= EXERCISE INSTRUCTIONS =
From the listing below, extract every line containing "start".

= COLLECTED DATA =
-------------------------
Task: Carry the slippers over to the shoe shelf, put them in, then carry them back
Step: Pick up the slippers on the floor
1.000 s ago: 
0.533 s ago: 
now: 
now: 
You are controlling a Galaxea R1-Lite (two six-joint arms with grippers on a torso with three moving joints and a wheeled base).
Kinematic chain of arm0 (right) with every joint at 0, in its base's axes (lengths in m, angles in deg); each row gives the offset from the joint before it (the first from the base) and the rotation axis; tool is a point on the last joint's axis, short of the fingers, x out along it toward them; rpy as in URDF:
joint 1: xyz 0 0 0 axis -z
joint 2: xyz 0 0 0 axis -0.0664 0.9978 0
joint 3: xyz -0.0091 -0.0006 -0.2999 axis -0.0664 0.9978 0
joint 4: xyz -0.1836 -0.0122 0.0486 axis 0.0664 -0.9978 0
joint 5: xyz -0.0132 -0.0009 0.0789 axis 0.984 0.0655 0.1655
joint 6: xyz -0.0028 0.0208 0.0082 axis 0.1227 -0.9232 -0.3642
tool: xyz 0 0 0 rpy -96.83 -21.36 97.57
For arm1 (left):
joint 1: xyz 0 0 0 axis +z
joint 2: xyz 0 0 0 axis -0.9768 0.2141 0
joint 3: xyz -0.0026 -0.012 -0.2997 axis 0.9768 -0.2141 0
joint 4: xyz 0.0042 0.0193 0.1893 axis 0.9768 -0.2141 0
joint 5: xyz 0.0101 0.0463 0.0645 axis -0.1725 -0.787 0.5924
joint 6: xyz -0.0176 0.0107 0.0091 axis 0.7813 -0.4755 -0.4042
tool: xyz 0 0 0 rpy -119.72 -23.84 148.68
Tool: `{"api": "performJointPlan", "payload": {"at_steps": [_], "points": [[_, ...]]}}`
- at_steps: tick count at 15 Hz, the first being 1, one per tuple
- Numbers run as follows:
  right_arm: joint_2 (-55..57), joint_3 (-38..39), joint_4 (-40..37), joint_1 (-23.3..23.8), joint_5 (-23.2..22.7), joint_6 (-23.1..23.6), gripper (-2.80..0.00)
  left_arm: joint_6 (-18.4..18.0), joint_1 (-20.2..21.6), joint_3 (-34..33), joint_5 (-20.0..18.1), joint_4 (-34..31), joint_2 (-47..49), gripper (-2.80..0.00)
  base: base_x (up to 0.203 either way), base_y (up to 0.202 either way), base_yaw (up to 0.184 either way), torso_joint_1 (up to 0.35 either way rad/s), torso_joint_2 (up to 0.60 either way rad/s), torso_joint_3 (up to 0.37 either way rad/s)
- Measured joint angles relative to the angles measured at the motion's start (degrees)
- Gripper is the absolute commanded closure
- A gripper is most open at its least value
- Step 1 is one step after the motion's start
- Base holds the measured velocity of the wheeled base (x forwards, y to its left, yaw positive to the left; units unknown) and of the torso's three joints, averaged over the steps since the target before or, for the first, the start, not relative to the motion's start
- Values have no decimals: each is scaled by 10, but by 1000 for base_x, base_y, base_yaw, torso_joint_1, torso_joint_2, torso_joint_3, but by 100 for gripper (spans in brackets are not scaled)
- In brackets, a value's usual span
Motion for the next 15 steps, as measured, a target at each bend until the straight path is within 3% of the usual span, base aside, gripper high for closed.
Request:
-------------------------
= ANSWER FOR THE TASK =
- Measured joint angles relative to the angles measured at the motion's start (degrees)
- Step 1 is one step after the motion's start
- Base holds the measured velocity of the wheeled base (x forwards, y to its left, yaw positive to the left; units unknown) and of the torso's three joints, averaged over the steps since the target before or, for the first, the start, not relative to the motion's start

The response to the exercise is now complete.